**What to do:**
Please transcribe the data that follows without the pictures, keeping every word the same.

**Collected material:**
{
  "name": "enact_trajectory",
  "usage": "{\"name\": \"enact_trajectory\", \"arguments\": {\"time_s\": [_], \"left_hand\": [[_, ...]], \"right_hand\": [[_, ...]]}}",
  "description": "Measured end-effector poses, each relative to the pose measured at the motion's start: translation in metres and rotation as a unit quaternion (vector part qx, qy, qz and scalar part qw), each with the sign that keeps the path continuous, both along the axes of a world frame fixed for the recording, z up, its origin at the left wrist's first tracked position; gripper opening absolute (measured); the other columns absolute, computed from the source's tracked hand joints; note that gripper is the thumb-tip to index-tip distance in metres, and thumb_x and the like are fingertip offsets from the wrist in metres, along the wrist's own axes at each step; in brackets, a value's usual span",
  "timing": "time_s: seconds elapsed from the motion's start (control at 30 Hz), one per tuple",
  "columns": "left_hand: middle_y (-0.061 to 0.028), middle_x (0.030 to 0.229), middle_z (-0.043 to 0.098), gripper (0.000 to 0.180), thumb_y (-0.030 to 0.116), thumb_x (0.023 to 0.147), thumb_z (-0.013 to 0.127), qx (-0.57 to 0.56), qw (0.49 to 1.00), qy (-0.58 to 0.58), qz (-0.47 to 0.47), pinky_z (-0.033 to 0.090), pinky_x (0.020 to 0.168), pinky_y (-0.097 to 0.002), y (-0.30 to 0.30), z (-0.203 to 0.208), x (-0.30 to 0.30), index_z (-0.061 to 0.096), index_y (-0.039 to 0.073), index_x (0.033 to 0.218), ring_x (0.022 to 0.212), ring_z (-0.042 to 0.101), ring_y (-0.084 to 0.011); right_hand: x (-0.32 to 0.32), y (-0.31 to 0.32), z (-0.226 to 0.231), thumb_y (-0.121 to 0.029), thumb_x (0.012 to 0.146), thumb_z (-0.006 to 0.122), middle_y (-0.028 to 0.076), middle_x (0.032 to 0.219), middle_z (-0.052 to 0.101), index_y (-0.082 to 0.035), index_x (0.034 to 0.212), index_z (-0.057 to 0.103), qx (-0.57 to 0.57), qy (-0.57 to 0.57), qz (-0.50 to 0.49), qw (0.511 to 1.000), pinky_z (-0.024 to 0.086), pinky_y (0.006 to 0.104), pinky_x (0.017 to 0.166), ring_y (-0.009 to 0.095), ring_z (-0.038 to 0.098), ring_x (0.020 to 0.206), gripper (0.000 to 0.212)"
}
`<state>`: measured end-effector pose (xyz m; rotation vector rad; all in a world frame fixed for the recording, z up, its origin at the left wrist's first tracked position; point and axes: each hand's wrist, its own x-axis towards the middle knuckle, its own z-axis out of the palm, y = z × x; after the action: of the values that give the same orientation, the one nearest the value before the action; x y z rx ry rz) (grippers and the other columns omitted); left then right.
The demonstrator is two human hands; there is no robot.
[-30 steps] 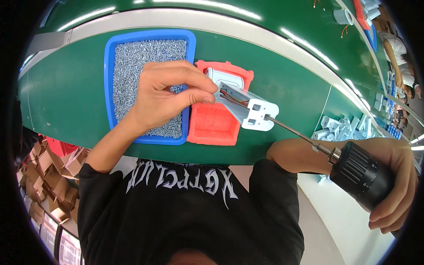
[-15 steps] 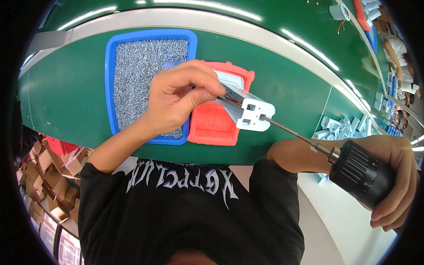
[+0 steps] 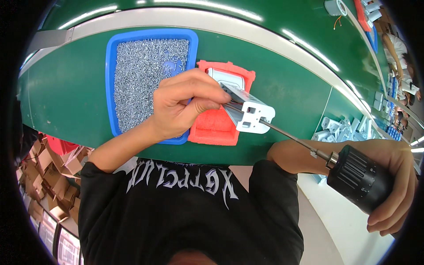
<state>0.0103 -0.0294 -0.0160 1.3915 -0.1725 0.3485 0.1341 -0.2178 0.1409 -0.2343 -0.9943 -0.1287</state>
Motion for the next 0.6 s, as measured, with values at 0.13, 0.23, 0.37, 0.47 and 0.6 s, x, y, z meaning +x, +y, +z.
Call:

**Written solution:**
{
  "name": "enact_trajectory",
  "usage": "{\"name\": \"enact_trajectory\", \"arguments\": {\"time_s\": [_], \"left_hand\": [[_, ...]], \"right_hand\": [[_, ...]]}}",
  "description": "Measured end-effector poses, each relative to the pose measured at the motion's start: translation in metres and rotation as a unit quaternion (vector part qx, qy, qz and scalar part qw), each with the sign that keeps the path continuous, both along the axes of a world frame fixed for the recording, z up, its origin at the left wrist's first tracked position; gripper opening absolute (measured); the other columns absolute, computed from the source's tracked hand joints; note that gripper is the thumb-tip to index-tip distance in metres, and thumb_x and the like are fingertip offsets from the wrist in metres, along the wrist's own axes at each step; in brackets, a value's usual span",
  "timing": "time_s: seconds elapsed from the motion's start (control at 30 Hz), one per tuple",
  "columns": "left_hand: middle_y (-0.061 to 0.028), middle_x (0.030 to 0.229), middle_z (-0.043 to 0.098), gripper (0.000 to 0.180), thumb_y (-0.030 to 0.116), thumb_x (0.023 to 0.147), thumb_z (-0.013 to 0.127), qx (-0.57 to 0.56), qw (0.49 to 1.00), qy (-0.58 to 0.58), qz (-0.47 to 0.47), pinky_z (-0.033 to 0.090), pinky_x (0.020 to 0.168), pinky_y (-0.097 to 0.002), y (-0.30 to 0.30), z (-0.203 to 0.208), x (-0.30 to 0.30), index_z (-0.061 to 0.096), index_y (-0.039 to 0.073), index_x (0.033 to 0.218), ring_x (0.022 to 0.212), ring_z (-0.042 to 0.101), ring_y (-0.084 to 0.011); right_hand: x (-0.32 to 0.32), y (-0.31 to 0.32), z (-0.226 to 0.231), thumb_y (-0.121 to 0.029), thumb_x (0.012 to 0.146), thumb_z (-0.006 to 0.122), middle_y (-0.028 to 0.076), middle_x (0.032 to 0.219), middle_z (-0.052 to 0.101), index_y (-0.082 to 0.035), index_x (0.034 to 0.212), index_z (-0.057 to 0.103), qx (-0.57 to 0.57), qy (-0.57 to 0.57), qz (-0.50 to 0.49), qw (0.511 to 1.000), pinky_z (-0.024 to 0.086), pinky_y (0.006 to 0.104), pinky_x (0.017 to 0.166), ring_y (-0.009 to 0.095), ring_z (-0.038 to 0.098), ring_x (0.020 to 0.206), gripper (0.000 to 0.212)"
}
`<state>`: measured end-effector pose (xyz m; rotation vector rad; all in a world frame fixed for the recording, z up, its origin at the left wrist's first tracked position; point and axes: each hand's wrist, its own x-axis towards the middle knuckle, its own z-axis out of the palm, y = z × x; after the action: of the values that give the same orientation, the one nearest the value before the action; x y z rx ry rz) (grippers and the other columns omitted); left then right.
The demonstrator is two human hands; there is no robot.
[-30 steps] 
[-15 steps] 
[+0 steps] 
<state>0.0103 -0.0294 -0.0160 1.3915 -0.1725 0.3485 0.1341 -0.2178 0.1409 -0.2343 -0.9943 -0.1287</state>
Motion for the next 0.6 s, as measured, with values at 0.13, 0.23, 0.37, 0.47 and 0.6 s, x, y, z meaning +x, +y, +z.
Call:

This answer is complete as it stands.